YOUR GOAL — Only lines containing the word "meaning" belong in the answer; copy each one from the records.

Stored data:
==============================
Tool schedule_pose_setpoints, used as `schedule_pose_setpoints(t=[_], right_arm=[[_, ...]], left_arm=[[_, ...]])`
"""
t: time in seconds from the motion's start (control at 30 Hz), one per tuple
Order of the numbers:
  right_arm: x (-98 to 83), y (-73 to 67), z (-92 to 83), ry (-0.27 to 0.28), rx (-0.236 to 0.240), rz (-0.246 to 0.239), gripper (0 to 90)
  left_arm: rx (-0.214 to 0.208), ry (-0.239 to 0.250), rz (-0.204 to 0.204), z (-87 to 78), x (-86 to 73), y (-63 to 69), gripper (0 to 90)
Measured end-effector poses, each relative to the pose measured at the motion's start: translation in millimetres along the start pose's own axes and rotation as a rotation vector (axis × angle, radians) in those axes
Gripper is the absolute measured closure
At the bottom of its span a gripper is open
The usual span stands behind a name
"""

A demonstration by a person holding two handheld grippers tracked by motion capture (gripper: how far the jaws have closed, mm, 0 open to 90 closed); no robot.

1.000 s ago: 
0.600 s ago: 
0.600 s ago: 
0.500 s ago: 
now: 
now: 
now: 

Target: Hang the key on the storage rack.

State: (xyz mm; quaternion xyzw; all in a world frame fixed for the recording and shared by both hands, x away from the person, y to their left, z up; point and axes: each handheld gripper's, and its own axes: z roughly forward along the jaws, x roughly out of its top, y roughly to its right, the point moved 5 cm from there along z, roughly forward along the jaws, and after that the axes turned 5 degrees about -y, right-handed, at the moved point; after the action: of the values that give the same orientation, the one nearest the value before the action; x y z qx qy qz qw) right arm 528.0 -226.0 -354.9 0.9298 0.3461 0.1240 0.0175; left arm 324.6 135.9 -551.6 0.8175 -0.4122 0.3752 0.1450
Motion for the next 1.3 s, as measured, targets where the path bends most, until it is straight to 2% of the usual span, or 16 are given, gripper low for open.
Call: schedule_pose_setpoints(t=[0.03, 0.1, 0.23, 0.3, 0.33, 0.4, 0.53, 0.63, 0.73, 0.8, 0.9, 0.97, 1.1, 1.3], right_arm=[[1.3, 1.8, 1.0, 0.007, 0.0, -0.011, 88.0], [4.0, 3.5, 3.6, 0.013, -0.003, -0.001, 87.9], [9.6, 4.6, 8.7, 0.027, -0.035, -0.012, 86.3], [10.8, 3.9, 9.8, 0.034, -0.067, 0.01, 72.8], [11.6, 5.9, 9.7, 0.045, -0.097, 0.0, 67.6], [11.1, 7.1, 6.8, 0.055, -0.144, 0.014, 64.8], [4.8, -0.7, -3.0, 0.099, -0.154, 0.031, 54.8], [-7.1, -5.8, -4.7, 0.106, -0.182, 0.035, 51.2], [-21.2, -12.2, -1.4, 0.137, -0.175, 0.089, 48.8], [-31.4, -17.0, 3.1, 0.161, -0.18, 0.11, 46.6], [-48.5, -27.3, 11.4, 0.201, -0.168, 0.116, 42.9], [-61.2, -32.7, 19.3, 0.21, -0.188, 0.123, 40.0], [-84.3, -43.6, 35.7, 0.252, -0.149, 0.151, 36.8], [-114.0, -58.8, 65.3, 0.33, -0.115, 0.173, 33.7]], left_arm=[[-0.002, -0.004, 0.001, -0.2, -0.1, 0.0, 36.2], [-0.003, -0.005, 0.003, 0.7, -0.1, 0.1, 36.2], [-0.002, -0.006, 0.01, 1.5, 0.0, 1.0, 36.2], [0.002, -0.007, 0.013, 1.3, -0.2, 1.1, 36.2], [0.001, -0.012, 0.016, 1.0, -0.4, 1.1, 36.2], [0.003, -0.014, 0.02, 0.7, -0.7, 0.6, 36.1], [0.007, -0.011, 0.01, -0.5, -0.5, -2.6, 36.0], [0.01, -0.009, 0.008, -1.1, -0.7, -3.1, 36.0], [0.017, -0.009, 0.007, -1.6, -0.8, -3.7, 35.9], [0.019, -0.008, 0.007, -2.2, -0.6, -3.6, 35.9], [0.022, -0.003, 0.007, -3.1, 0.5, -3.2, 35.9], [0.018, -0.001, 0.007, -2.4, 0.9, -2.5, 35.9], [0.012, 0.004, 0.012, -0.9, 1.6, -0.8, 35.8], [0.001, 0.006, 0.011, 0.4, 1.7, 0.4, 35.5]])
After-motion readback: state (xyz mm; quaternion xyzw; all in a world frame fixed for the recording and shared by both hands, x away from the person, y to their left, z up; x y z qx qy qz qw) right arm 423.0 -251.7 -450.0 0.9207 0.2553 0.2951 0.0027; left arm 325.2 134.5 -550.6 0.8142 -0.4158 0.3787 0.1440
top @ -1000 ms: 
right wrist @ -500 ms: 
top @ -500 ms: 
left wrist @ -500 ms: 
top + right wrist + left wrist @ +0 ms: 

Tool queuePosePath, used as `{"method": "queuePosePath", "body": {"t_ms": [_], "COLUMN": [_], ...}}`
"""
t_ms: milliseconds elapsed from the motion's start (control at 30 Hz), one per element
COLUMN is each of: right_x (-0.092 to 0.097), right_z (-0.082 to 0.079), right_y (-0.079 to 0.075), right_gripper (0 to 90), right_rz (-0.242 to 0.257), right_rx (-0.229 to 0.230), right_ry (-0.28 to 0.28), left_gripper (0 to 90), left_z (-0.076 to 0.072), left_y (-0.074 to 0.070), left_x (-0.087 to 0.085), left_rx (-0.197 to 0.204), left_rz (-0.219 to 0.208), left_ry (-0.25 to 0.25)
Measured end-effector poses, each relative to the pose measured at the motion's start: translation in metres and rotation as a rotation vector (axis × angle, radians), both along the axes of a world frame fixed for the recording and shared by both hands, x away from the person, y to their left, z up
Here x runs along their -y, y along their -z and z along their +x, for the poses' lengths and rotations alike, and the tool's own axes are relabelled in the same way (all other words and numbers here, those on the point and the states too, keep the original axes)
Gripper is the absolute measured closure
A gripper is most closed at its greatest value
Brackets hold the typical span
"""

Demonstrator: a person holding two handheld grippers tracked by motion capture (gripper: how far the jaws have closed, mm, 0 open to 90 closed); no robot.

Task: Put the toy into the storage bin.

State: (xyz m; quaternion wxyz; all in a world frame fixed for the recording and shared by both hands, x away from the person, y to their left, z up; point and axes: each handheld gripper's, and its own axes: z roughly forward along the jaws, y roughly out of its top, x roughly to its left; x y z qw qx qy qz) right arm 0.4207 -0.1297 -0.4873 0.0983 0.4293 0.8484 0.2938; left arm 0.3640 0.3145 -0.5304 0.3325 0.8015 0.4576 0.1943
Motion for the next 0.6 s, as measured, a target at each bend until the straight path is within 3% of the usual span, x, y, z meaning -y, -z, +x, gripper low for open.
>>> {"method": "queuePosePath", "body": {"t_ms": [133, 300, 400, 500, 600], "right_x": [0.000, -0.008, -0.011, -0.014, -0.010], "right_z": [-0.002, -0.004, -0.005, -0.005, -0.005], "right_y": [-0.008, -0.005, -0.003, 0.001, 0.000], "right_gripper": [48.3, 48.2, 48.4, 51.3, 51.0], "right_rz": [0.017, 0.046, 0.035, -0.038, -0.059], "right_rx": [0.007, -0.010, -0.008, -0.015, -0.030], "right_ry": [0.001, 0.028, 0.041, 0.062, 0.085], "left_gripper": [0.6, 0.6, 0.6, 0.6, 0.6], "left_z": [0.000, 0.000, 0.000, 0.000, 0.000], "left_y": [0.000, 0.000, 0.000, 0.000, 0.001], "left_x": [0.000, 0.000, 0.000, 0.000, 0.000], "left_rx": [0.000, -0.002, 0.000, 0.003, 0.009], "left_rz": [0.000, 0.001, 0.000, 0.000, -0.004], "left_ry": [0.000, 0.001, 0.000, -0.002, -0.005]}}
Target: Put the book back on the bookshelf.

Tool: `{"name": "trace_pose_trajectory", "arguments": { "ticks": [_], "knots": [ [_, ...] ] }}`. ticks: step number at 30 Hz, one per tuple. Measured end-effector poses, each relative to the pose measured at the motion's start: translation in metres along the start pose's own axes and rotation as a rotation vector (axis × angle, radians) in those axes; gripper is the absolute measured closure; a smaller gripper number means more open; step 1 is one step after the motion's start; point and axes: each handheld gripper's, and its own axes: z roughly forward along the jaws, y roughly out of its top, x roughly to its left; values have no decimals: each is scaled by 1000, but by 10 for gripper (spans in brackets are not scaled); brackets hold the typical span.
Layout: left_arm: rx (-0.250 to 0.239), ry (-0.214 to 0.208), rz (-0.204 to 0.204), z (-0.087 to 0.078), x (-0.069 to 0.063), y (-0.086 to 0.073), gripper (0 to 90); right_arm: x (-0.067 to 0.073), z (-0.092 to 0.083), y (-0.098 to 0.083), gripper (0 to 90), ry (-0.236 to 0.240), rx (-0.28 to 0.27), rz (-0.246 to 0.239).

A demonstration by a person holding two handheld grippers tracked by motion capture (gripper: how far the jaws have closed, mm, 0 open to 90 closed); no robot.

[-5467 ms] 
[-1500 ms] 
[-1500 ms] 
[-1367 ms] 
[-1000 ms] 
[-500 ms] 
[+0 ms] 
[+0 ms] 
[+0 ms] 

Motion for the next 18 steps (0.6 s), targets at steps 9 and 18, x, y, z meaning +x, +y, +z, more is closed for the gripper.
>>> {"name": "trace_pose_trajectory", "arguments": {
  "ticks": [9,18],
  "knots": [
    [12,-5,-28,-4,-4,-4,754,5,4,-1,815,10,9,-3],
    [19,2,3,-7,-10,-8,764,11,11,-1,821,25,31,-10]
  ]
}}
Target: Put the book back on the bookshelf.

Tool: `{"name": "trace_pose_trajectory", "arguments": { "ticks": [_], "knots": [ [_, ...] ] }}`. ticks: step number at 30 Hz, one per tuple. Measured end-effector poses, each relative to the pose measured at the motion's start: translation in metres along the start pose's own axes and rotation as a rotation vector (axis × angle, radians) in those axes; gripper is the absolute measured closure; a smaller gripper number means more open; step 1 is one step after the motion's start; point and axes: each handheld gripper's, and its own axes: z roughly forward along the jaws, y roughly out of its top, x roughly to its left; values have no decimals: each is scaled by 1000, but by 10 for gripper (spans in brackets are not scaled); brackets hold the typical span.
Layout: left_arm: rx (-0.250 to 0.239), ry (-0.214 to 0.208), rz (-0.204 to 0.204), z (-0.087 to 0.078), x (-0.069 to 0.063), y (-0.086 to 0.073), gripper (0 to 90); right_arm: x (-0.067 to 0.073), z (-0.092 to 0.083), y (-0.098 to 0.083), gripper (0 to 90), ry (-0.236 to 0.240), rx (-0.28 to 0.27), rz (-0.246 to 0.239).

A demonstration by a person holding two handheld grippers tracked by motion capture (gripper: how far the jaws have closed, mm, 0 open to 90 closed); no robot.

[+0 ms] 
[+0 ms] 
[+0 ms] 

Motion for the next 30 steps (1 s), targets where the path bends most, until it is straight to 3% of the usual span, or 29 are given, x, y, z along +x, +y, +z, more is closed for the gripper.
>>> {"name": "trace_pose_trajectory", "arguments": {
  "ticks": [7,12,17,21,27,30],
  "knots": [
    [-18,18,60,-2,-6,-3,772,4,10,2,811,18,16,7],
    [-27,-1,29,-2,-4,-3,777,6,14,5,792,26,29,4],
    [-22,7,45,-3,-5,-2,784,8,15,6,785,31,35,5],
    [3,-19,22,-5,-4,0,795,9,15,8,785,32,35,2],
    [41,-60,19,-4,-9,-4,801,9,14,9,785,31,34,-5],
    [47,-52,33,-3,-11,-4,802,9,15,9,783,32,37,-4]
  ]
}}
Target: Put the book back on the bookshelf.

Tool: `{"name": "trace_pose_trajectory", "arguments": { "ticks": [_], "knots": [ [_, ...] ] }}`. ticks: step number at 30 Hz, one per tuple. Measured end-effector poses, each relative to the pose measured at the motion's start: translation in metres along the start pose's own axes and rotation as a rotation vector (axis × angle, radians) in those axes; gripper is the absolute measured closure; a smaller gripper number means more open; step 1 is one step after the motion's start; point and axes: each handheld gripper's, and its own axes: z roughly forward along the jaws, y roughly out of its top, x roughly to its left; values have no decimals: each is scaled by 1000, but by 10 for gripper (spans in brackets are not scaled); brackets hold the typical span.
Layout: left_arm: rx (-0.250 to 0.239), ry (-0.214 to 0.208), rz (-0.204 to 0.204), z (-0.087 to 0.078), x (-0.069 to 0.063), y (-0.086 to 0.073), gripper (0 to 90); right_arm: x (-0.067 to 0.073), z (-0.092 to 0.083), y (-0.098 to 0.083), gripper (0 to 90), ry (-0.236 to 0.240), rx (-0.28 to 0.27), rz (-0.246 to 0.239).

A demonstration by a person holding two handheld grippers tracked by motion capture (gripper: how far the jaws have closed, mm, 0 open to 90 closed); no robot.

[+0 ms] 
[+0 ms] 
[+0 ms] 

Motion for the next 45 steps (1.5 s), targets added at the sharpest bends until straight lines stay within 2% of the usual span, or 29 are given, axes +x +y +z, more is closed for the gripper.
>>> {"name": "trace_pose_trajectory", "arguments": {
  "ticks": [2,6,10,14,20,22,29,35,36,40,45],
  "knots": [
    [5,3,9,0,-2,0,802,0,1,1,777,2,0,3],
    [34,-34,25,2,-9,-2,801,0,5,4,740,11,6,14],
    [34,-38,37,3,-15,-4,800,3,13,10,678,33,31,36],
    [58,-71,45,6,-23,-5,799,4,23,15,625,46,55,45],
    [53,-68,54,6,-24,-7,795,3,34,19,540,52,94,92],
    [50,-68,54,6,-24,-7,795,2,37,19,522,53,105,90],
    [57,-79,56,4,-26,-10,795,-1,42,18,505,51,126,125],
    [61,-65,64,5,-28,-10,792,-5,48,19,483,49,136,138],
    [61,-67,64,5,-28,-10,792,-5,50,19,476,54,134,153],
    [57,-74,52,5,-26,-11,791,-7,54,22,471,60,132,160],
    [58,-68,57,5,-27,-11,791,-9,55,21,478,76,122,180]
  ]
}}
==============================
WRITTEN RESPONSE —
Motion for the next 0.6 s, as measured, a target at each bend until the straight path is within 3% of the usual span, x, y, z meaning -y, -z, +x, gripper low for open.
Motion for the next 18 steps (0.6 s), targets at steps 9 and 18, x, y, z meaning +x, +y, +z, more is closed for the gripper.

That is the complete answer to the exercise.